▶ Exercise objective: Each line of the data below that contains "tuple" must be copied.

Records contained in a dataset
───

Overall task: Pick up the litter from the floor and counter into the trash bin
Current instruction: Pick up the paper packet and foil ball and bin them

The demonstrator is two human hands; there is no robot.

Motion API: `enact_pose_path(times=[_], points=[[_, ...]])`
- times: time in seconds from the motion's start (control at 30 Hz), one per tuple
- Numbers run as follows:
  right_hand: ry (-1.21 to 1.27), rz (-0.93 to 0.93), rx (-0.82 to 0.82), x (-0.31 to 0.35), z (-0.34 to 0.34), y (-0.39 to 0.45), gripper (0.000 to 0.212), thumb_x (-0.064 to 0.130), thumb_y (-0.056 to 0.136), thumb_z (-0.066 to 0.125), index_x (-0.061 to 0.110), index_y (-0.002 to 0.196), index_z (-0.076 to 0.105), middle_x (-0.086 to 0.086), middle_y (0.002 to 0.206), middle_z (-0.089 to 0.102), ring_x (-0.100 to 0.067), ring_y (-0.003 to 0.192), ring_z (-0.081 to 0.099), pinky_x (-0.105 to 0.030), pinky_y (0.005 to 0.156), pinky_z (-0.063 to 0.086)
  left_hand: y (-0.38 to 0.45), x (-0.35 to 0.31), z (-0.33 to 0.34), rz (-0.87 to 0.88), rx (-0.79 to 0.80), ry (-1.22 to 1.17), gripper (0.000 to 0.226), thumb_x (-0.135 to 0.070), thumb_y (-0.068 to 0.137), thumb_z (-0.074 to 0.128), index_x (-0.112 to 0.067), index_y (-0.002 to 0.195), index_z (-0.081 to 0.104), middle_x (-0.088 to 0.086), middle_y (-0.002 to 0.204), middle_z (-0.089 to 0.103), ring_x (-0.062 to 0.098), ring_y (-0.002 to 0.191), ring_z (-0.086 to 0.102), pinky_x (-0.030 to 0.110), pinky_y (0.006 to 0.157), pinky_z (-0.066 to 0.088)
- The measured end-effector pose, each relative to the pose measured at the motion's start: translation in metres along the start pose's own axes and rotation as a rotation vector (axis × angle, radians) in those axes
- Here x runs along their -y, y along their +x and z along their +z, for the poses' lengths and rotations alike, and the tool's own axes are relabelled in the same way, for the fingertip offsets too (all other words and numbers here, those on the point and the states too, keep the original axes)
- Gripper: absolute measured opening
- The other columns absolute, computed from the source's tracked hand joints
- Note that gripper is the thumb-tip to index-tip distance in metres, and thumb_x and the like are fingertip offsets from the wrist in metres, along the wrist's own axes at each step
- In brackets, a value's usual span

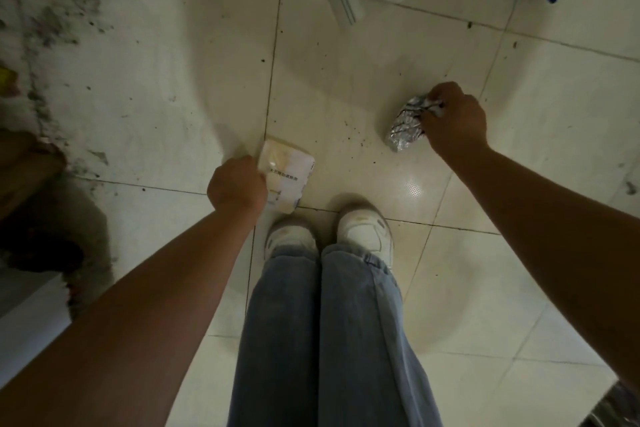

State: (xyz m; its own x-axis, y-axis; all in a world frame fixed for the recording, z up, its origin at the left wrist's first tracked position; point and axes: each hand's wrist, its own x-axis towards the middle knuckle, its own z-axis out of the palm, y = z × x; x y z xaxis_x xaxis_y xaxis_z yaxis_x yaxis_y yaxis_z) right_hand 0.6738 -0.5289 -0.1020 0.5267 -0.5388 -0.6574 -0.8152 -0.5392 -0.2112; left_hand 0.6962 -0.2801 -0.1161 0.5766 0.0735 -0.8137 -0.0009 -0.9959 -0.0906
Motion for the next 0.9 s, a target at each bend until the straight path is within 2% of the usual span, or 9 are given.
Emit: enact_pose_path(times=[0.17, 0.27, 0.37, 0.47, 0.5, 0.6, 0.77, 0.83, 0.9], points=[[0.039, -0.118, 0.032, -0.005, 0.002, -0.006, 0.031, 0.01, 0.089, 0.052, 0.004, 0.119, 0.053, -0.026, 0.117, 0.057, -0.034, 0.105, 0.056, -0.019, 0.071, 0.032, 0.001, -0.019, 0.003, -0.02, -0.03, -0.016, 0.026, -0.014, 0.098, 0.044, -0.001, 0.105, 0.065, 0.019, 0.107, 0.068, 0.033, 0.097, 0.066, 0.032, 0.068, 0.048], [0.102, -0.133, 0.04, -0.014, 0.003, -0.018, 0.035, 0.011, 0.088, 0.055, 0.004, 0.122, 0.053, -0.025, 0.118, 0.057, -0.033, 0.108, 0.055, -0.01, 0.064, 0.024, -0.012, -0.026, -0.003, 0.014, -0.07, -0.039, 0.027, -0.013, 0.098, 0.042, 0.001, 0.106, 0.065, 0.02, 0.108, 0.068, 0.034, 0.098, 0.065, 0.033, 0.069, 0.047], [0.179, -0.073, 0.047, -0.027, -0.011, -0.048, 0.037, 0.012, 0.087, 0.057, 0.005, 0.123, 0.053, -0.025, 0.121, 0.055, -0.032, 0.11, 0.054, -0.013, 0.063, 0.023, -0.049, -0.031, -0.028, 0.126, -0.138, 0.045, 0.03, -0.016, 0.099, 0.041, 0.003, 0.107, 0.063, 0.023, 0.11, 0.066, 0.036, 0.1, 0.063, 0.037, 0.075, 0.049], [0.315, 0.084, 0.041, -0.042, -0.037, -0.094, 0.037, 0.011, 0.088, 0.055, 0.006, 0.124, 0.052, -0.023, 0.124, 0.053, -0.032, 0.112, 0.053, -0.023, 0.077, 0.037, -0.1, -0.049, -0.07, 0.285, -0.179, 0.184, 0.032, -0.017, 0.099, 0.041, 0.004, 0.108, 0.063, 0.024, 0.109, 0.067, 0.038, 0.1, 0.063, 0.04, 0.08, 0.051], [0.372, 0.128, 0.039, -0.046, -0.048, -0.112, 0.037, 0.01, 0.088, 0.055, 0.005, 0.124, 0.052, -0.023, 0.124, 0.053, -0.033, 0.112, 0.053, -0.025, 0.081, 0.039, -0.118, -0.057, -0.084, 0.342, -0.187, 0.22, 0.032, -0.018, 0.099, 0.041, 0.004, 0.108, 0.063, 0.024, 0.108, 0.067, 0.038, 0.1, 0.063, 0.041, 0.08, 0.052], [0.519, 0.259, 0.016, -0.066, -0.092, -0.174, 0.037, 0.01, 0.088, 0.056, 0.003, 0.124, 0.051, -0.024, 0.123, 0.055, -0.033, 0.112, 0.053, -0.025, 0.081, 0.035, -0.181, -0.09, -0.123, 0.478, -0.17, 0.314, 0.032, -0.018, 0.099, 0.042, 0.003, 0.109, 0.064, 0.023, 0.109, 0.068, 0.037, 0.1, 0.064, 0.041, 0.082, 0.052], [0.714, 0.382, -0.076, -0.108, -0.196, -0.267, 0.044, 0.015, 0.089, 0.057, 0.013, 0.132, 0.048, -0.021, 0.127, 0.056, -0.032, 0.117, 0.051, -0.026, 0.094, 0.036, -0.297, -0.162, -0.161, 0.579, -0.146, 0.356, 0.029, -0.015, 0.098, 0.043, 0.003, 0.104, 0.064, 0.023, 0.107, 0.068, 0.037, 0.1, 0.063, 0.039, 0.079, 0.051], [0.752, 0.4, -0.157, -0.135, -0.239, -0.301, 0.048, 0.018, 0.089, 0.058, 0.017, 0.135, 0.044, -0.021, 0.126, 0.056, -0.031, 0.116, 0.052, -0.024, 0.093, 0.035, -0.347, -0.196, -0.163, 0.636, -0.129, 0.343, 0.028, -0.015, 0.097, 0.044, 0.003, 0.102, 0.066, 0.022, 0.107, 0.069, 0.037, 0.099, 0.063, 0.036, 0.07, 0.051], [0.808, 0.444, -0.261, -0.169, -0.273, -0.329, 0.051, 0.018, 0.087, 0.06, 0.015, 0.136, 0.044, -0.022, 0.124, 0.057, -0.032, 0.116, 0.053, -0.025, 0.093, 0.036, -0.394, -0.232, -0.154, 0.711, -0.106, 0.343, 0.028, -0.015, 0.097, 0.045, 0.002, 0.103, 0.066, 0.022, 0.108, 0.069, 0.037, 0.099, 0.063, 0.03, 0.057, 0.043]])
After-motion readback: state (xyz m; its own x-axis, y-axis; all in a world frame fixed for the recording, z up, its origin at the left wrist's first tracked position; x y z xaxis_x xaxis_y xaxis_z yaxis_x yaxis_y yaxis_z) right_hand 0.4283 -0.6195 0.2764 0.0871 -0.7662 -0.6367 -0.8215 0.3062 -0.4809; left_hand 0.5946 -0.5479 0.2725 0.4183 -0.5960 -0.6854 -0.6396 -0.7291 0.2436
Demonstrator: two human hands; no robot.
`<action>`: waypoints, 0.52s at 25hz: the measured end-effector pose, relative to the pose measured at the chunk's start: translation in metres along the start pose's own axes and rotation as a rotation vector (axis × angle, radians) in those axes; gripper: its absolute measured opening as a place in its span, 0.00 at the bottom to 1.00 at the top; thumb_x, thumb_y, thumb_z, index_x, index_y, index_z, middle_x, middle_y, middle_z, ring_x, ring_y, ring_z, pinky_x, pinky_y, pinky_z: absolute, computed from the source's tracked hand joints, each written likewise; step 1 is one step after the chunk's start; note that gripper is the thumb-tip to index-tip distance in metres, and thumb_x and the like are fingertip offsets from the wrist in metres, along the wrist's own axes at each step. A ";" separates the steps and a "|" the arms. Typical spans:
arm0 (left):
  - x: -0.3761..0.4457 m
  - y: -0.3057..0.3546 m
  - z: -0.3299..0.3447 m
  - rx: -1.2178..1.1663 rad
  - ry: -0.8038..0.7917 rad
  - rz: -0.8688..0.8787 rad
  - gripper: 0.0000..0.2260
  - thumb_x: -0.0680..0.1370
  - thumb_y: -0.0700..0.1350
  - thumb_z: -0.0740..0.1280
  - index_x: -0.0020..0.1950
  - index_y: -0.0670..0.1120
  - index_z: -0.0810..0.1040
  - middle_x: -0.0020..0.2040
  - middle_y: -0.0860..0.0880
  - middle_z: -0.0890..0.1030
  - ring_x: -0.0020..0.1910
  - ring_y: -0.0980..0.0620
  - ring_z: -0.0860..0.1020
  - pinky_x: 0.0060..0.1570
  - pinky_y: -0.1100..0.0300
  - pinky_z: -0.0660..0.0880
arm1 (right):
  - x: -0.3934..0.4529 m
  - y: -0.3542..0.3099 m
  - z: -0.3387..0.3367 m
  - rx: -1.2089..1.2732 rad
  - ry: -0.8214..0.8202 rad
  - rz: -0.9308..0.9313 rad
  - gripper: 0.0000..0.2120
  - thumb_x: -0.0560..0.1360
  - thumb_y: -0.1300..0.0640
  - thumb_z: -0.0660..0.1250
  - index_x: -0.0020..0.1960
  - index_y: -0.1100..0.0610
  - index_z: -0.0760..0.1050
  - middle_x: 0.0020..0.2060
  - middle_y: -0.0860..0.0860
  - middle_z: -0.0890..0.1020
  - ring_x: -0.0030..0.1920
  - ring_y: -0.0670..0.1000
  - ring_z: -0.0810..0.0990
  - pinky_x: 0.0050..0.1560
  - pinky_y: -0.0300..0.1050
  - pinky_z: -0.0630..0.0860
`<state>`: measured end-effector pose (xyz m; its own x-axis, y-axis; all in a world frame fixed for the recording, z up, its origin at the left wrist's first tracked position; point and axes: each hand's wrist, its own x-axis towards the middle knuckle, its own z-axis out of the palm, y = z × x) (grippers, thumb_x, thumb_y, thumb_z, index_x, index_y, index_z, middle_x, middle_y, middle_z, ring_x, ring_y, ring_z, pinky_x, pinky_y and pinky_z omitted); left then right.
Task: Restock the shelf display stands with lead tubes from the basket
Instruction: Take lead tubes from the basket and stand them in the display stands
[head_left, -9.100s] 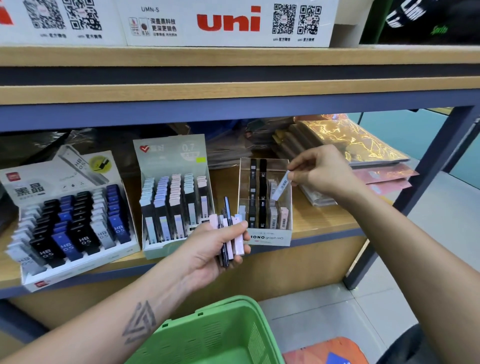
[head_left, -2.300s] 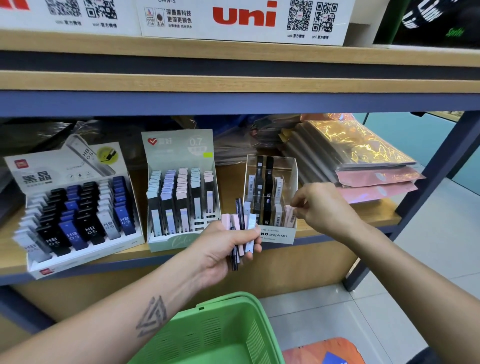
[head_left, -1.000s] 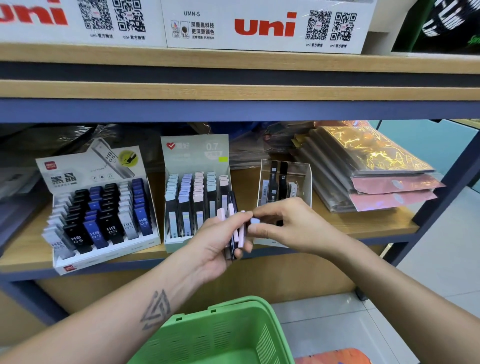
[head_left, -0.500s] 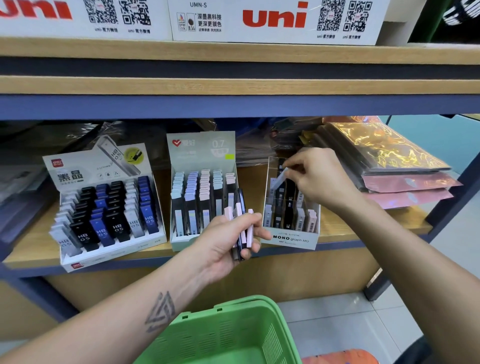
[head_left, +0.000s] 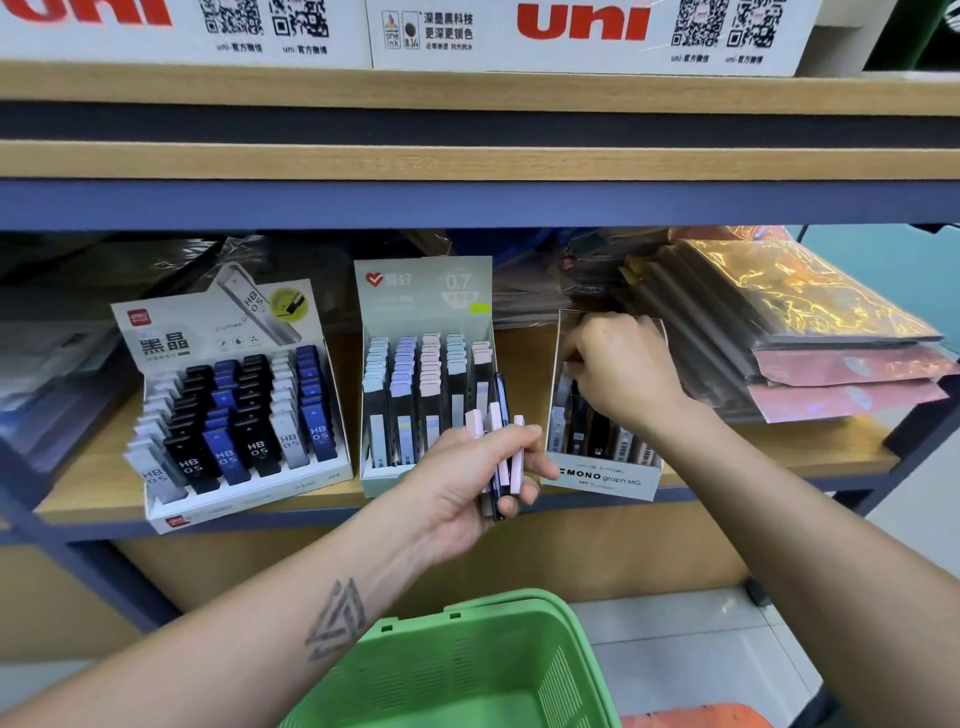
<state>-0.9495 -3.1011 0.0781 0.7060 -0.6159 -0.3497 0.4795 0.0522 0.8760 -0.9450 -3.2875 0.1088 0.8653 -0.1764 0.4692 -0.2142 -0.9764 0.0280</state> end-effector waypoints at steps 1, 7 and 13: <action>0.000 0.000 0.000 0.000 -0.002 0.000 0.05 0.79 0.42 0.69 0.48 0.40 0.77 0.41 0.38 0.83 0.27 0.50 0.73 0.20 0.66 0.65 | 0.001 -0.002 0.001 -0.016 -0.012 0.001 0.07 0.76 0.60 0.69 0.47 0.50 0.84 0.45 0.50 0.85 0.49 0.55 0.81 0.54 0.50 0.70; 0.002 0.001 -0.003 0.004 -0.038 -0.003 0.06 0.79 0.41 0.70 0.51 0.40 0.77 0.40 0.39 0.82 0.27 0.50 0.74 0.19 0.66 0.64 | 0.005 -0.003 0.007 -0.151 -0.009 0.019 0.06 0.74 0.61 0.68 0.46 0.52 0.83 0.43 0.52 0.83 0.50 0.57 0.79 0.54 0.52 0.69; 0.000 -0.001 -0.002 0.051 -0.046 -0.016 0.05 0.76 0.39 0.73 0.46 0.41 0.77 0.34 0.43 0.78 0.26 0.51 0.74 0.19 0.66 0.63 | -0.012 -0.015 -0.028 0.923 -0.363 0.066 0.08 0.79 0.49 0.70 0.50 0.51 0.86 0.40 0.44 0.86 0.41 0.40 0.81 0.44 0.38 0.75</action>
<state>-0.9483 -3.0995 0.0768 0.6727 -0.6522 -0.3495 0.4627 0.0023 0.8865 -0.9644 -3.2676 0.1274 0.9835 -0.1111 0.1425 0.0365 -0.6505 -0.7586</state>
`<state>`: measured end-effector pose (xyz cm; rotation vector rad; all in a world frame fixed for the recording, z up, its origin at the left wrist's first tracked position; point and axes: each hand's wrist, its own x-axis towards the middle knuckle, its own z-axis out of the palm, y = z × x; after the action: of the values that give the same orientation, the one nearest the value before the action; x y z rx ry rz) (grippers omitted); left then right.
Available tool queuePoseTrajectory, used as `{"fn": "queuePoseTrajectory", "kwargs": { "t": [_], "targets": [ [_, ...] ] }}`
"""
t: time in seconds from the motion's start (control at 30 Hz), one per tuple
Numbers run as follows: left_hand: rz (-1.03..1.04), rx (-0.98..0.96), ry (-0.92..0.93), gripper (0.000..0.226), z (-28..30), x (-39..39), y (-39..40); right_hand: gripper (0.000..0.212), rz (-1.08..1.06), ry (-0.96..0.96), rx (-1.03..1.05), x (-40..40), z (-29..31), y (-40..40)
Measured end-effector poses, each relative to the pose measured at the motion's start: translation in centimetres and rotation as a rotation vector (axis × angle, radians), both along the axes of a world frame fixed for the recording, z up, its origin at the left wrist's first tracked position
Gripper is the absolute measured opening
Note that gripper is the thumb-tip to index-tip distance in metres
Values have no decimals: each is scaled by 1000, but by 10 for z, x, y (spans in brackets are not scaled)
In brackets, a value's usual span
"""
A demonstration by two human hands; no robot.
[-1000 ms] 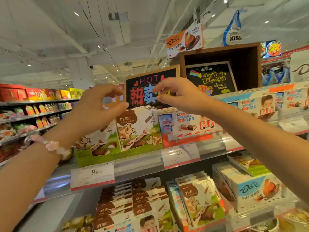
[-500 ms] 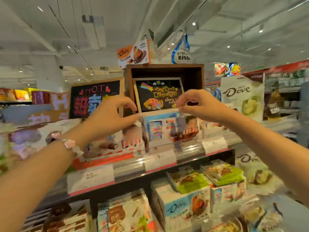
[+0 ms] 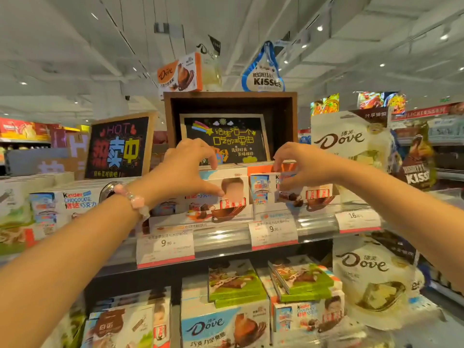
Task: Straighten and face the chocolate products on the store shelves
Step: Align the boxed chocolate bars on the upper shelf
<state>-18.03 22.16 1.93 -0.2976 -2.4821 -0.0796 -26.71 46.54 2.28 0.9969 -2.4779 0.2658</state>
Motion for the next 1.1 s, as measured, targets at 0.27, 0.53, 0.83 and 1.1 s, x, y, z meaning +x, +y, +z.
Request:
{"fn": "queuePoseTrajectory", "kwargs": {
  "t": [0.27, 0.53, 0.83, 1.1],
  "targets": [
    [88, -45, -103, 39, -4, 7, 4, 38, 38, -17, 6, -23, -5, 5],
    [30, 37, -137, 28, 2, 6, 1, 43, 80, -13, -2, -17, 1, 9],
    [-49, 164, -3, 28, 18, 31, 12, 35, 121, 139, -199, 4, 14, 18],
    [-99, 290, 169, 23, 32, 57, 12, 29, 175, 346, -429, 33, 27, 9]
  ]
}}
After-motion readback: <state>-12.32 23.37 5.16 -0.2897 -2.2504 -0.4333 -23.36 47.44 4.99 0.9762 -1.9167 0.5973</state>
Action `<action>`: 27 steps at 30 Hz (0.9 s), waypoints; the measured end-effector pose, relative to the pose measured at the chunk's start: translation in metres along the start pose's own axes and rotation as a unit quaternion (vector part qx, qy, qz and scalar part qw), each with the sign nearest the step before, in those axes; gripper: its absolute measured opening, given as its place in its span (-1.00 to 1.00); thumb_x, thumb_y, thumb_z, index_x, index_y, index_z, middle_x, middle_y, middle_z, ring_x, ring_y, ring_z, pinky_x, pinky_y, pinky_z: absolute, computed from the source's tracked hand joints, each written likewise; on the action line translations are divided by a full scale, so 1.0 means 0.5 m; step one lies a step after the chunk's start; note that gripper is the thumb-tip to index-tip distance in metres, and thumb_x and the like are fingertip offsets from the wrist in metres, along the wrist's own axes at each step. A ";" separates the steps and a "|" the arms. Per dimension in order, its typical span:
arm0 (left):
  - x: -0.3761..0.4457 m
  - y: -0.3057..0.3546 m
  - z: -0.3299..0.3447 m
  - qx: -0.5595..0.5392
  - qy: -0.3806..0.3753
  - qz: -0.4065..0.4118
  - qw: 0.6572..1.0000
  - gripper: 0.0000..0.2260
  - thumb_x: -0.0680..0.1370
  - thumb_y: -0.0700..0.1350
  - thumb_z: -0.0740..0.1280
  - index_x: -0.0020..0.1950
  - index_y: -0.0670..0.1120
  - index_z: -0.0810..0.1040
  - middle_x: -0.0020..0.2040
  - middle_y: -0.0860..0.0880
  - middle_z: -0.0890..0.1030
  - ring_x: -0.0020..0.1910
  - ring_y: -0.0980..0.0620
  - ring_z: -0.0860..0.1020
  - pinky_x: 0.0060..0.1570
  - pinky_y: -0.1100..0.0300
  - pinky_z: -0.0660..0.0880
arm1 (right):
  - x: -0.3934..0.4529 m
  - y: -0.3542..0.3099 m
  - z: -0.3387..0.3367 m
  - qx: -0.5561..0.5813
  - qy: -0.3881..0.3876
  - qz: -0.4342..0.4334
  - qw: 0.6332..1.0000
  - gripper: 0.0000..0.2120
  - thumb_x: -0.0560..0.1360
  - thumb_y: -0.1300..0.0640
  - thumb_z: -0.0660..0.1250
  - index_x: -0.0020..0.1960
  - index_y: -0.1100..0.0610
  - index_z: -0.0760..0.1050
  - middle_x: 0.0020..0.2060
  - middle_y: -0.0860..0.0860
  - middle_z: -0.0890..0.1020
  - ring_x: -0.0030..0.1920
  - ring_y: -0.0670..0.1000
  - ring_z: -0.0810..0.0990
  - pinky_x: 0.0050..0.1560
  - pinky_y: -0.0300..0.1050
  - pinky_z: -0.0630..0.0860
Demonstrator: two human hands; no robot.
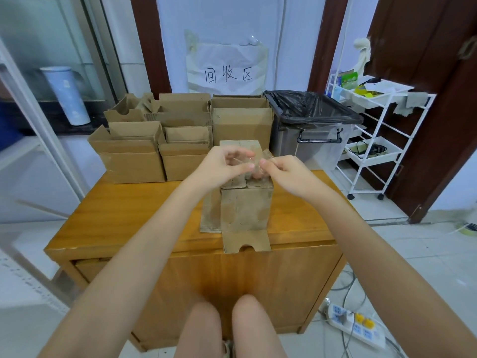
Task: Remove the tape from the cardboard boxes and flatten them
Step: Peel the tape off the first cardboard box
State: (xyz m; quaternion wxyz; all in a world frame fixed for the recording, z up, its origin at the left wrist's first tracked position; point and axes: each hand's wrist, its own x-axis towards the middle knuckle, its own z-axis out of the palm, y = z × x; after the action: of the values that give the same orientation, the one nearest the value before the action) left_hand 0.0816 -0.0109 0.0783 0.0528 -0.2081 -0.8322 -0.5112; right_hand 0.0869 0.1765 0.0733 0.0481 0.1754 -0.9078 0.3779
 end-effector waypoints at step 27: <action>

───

▶ Exercise solution:
- times: time in seconds from the motion's start (control at 30 Hz), one per tuple
t: time in seconds from the motion's start (control at 30 Hz), one per tuple

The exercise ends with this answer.